Trener Mirosław Okniński, zgodnie z przewidywaniami, nie jest przeciwnikiem pomysłu transferu Mariusza Pudzianowskiego do FAME.

Jak w kalejdoskopie zmieniała się w ostatnich tygodniach sytuacja popularnego „Pudziana”. Były strongman był łączony ze światem freak fightów, miał pojawić się na sesji zdjęciowej i wszyscy spodziewali się, że pojawi się na konferencji przed galą FAME 25.

Tymczasem Mariusz Pudzianowski, mimo licznych zaczepek w kierunku Marconia i Ciosa, na panelu się nie stawił. Zapowiedział za to, że w kwietniu czeka go bój z Eddie’em Hallem na XTB KSW 105… Ale koniec końców okazało się, że do żadnego pojedynku nie dojdzie, a były strongman uda się na urlop.

Trener Okniński o Pudzianowskim w FAME

Każdy z ekspertów, komentatorów, czy aktywnych zawodników ma swoją optykę na potencjalny transfer „Pudziana” do FAME. Jedni machają mu na pożegnanie: „idź. swoje zrobiłeś, dorób sobie do emerytury”. Inni zaś grzmią na samo wspomnienie tematu i możliwości legitymizacji freaków przez legendę sportów walki.

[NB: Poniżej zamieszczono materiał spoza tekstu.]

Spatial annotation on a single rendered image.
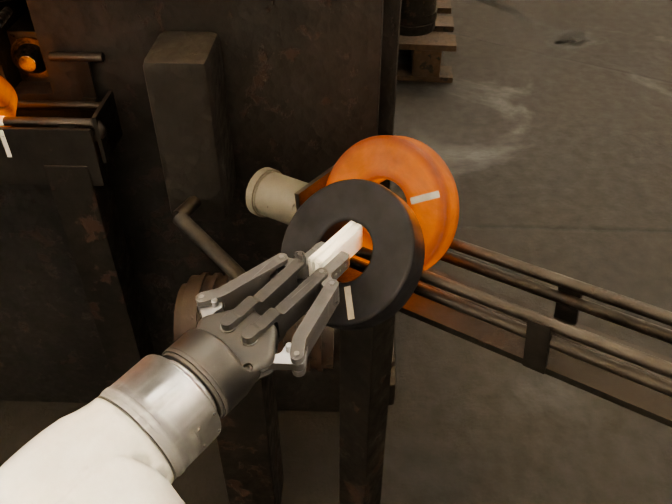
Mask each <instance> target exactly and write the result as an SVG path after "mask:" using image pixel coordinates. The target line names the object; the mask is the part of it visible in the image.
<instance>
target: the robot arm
mask: <svg viewBox="0 0 672 504"><path fill-rule="evenodd" d="M362 247H363V227H362V225H360V224H358V223H357V224H356V222H353V221H350V222H349V223H347V224H346V225H345V226H344V227H343V228H342V229H341V230H339V231H338V232H337V233H336V234H335V235H334V236H333V237H331V238H330V239H329V240H328V241H327V242H326V243H324V242H322V241H321V242H319V243H317V244H316V245H315V246H314V247H312V248H311V249H310V250H309V251H308V252H306V253H304V252H303V251H296V252H295V259H293V258H288V256H287V254H285V253H279V254H277V255H275V256H274V257H272V258H270V259H268V260H266V261H265V262H263V263H261V264H259V265H258V266H256V267H254V268H252V269H251V270H249V271H247V272H245V273H244V274H242V275H240V276H238V277H237V278H235V279H233V280H231V281H230V282H228V283H226V284H224V285H222V286H221V287H219V288H216V289H212V290H209V291H205V292H201V293H199V294H197V295H196V298H195V299H196V303H197V306H198V310H199V314H200V317H201V318H202V319H200V321H199V322H198V324H197V327H196V328H194V329H190V330H188V331H187V332H186V333H184V334H183V335H182V336H181V337H180V338H179V339H178V340H176V341H175V342H174V343H173V344H172V345H171V346H170V347H168V348H167V349H166V350H165V351H164V352H163V353H162V355H161V356H160V355H155V354H151V355H147V356H145V357H144V358H143V359H141V360H140V361H139V362H138V363H137V364H136V365H134V366H133V367H132V368H131V369H130V370H129V371H127V372H126V373H125V374H124V375H123V376H122V377H120V378H119V379H118V380H117V381H116V382H114V383H113V384H112V385H111V386H110V387H107V388H106V389H105V390H103V391H102V392H101V394H100V395H99V396H98V397H97V398H95V399H94V400H93V401H91V402H90V403H89V404H87V405H86V406H84V407H82V408H81V409H79V410H77V411H75V412H73V413H71V414H69V415H66V416H64V417H62V418H60V419H58V420H57V421H56V422H54V423H53V424H51V425H50V426H48V427H47V428H46V429H44V430H43V431H41V432H40V433H39V434H38V435H36V436H35V437H34V438H33V439H31V440H30V441H29V442H28V443H26V444H25V445H24V446H23V447H22V448H20V449H19V450H18V451H17V452H16V453H15V454H14V455H13V456H11V457H10V458H9V459H8V460H7V461H6V462H5V463H4V464H3V465H2V466H1V467H0V504H185V502H184V501H183V500H182V499H181V498H180V496H179V495H178V493H177V492H176V491H175V489H174V488H173V486H172V485H171V484H172V483H173V481H174V480H175V479H176V478H177V477H180V476H181V475H182V474H183V473H184V472H185V470H186V468H187V467H188V466H189V465H190V464H191V463H192V462H193V461H194V460H195V459H196V458H197V457H198V456H199V455H200V454H201V453H202V452H203V451H204V450H205V449H206V448H207V447H208V446H209V445H210V443H211V442H212V441H213V440H214V439H215V438H216V437H217V436H218V435H219V434H220V432H221V421H220V419H223V418H224V417H225V416H226V415H227V414H228V413H229V412H230V411H231V410H232V409H233V408H234V407H235V406H236V405H237V404H238V403H239V402H240V401H241V400H242V399H243V398H244V397H245V396H246V395H247V394H248V393H249V391H250V390H251V388H252V387H253V385H254V384H255V383H256V382H257V381H258V380H260V379H262V378H265V377H267V376H269V375H271V374H272V373H273V372H274V370H292V373H293V375H294V376H296V377H302V376H304V374H305V373H306V367H307V359H308V355H309V354H310V352H311V350H312V348H313V347H314V345H315V343H316V342H317V340H318V338H319V336H320V335H321V333H322V331H323V330H324V328H325V326H326V324H327V323H328V321H329V319H330V318H331V316H332V314H333V313H334V311H335V309H336V307H337V306H338V304H339V302H340V298H339V283H338V281H337V279H338V278H339V277H340V276H341V275H342V274H343V273H344V272H345V271H346V270H347V269H348V268H349V265H350V260H349V259H350V258H351V257H352V256H353V255H354V254H355V253H357V252H358V251H359V250H360V249H361V248H362ZM276 269H277V270H276ZM308 275H309V277H308ZM308 310H309V311H308ZM307 311H308V312H307ZM306 312H307V314H306V316H305V317H304V319H303V320H302V322H301V324H300V325H299V327H298V328H297V330H296V332H295V334H294V336H293V338H292V343H290V342H288V343H286V345H285V347H284V348H283V350H282V351H281V352H280V353H278V354H277V351H278V343H279V342H280V341H281V340H282V339H283V338H284V337H285V334H286V332H287V331H288V330H289V329H290V328H291V327H292V326H293V325H294V324H295V323H296V322H297V321H298V320H299V319H300V318H301V317H302V316H303V315H304V314H305V313H306Z"/></svg>
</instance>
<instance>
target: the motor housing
mask: <svg viewBox="0 0 672 504"><path fill-rule="evenodd" d="M230 281H231V279H230V277H229V276H228V275H227V274H225V276H224V275H223V274H222V273H214V274H213V275H212V274H211V273H210V272H203V273H202V274H201V275H192V276H191V277H190V278H189V280H188V282H187V283H184V284H182V286H181V287H180V289H179V292H178V295H177V299H176V304H175V311H174V341H176V340H178V339H179V338H180V337H181V336H182V335H183V334H184V333H186V332H187V331H188V330H190V329H194V328H196V327H197V324H198V322H199V321H200V319H202V318H201V317H200V314H199V310H198V306H197V303H196V299H195V298H196V295H197V294H199V293H201V292H205V291H209V290H212V289H216V288H219V287H221V286H222V285H224V284H226V283H228V282H230ZM304 317H305V315H303V316H302V317H301V318H300V319H299V320H298V321H297V322H296V323H295V324H294V325H293V326H292V327H291V328H290V329H289V330H288V331H287V332H286V334H285V337H284V338H283V339H282V340H281V341H280V342H279V343H278V351H277V354H278V353H280V352H281V351H282V350H283V348H284V347H285V345H286V343H288V342H290V343H292V338H293V336H294V334H295V332H296V330H297V328H298V327H299V325H300V324H301V322H302V320H303V319H304ZM335 360H340V329H336V328H332V327H329V326H325V328H324V330H323V331H322V333H321V335H320V336H319V338H318V340H317V342H316V343H315V345H314V347H313V348H312V350H311V352H310V354H309V355H308V359H307V367H306V371H310V372H311V370H312V369H317V370H318V372H323V369H334V365H335ZM220 421H221V432H220V434H219V435H218V436H217V437H216V438H217V443H218V449H219V454H220V459H221V464H222V469H223V474H224V480H225V485H226V490H227V495H228V500H229V504H281V499H282V490H283V481H284V476H283V465H282V454H281V443H280V432H279V421H278V410H277V399H276V388H275V377H274V372H273V373H272V374H271V375H269V376H267V377H265V378H262V379H260V380H258V381H257V382H256V383H255V384H254V385H253V387H252V388H251V390H250V391H249V393H248V394H247V395H246V396H245V397H244V398H243V399H242V400H241V401H240V402H239V403H238V404H237V405H236V406H235V407H234V408H233V409H232V410H231V411H230V412H229V413H228V414H227V415H226V416H225V417H224V418H223V419H220Z"/></svg>
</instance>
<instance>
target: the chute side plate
mask: <svg viewBox="0 0 672 504"><path fill-rule="evenodd" d="M0 130H3V132H4V135H5V138H6V141H7V143H8V146H9V149H10V152H11V155H12V157H7V154H6V151H5V148H4V146H3V143H2V140H1V137H0V183H6V184H48V185H49V182H48V179H47V176H46V173H45V170H44V165H64V166H87V167H88V169H89V173H90V176H91V180H92V183H93V186H105V180H104V176H103V172H102V168H101V165H100V161H99V157H98V153H97V149H96V146H95V142H94V138H93V134H92V130H91V129H90V128H47V127H0Z"/></svg>
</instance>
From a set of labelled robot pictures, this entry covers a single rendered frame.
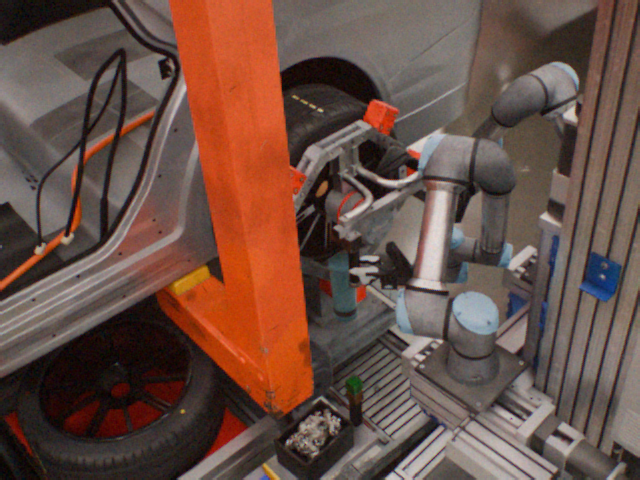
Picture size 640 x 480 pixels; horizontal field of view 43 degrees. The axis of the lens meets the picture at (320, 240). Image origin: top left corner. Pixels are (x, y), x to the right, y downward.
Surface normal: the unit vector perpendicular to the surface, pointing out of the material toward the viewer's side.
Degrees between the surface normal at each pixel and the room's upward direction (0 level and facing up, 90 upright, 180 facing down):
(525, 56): 0
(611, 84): 90
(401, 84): 90
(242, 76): 90
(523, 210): 0
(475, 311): 7
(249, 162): 90
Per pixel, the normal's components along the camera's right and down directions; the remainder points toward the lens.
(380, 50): 0.65, 0.46
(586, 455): -0.07, -0.76
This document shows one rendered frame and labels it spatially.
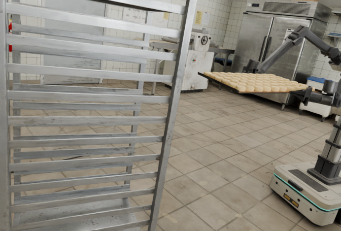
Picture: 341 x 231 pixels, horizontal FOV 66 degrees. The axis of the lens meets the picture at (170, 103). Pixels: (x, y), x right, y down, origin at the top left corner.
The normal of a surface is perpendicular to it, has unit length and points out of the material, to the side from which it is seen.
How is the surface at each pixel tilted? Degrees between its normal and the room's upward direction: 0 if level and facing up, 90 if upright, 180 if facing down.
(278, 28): 90
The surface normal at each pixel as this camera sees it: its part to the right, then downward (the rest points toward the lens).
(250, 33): -0.73, 0.08
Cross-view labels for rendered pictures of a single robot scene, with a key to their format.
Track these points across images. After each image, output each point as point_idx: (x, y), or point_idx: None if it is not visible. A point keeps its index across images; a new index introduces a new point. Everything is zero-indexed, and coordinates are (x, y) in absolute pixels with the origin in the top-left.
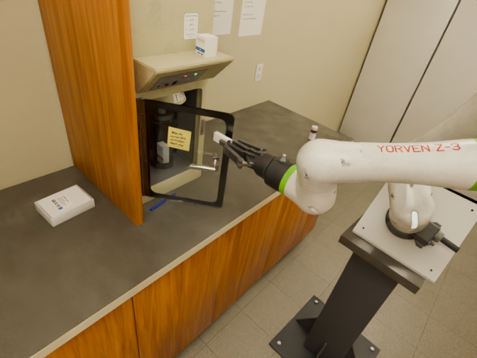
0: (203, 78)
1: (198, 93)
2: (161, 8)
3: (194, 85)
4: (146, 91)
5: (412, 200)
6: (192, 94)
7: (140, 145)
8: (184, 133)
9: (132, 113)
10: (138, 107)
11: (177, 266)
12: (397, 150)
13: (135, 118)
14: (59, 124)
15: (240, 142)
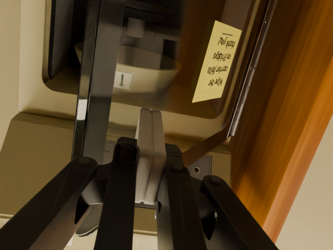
0: (56, 136)
1: (44, 60)
2: (138, 247)
3: (69, 102)
4: (215, 152)
5: None
6: (57, 50)
7: (270, 22)
8: (204, 90)
9: (296, 170)
10: (239, 121)
11: None
12: None
13: (295, 155)
14: None
15: (84, 212)
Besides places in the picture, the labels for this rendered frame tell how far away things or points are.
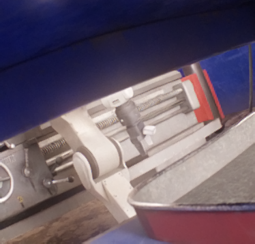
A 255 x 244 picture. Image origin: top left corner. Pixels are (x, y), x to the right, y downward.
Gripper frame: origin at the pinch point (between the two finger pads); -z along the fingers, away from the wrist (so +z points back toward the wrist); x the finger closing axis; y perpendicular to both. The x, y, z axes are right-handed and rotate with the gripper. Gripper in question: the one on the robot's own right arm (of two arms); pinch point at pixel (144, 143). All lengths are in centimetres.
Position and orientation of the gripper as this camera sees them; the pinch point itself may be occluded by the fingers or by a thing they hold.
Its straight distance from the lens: 156.3
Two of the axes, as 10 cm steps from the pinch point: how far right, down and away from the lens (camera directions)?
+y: -8.3, 3.6, 4.1
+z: -4.7, -8.6, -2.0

Nie tyle odradzają Pudzianowskiemu przejście do FAME co podkreślają, że właśnie z tego będzie on później pamiętany, gdyż można się spodziewać, że na konferencjach prasowych będzie mieszany z błotem.

Swoją opinię wyraził też trener Mirosław Okniński. W wywiadzie dla mma.pl popularny „Łowca Skór” podkreślił zasługi Pudzianowskiego dla polskiego MMA i uważa, że uczynił on tyle, że powinien móc robić co chce.

Pierwszy trener byłego strongmana zauważył też, że zbliżający się do 50-tki „Pudzian” wypada powoli z rywalizacji sportowej na wysokim poziomie.

On dla MMA tyle zrobił. Dzięki niemu dużo ludzi zarabia kasę. On zrobił rewolucję. Zainteresował szare masy: Krystyny, Stachów, zwykłych Kowalskich… On już w sporcie nic nie zrobi. Teraz przebywanie w sporcie i walki sportowe dla niego są niedobre. Nie będzie miał w wieku 48 lat poziomu sportowego.

Ten poziom spada z wiekiem. We frekach to on może jeszcze 10 lat się bawić i zarabiać kupę szmalu. On lubi kasę. Zamiast zarobić 500 czy milion, to mógłby zarobić 1,5. Mógłby kupić następne auto, następne hektary. Zobaczymy, co on zrobi. To jego życie, niech robi, co uważa.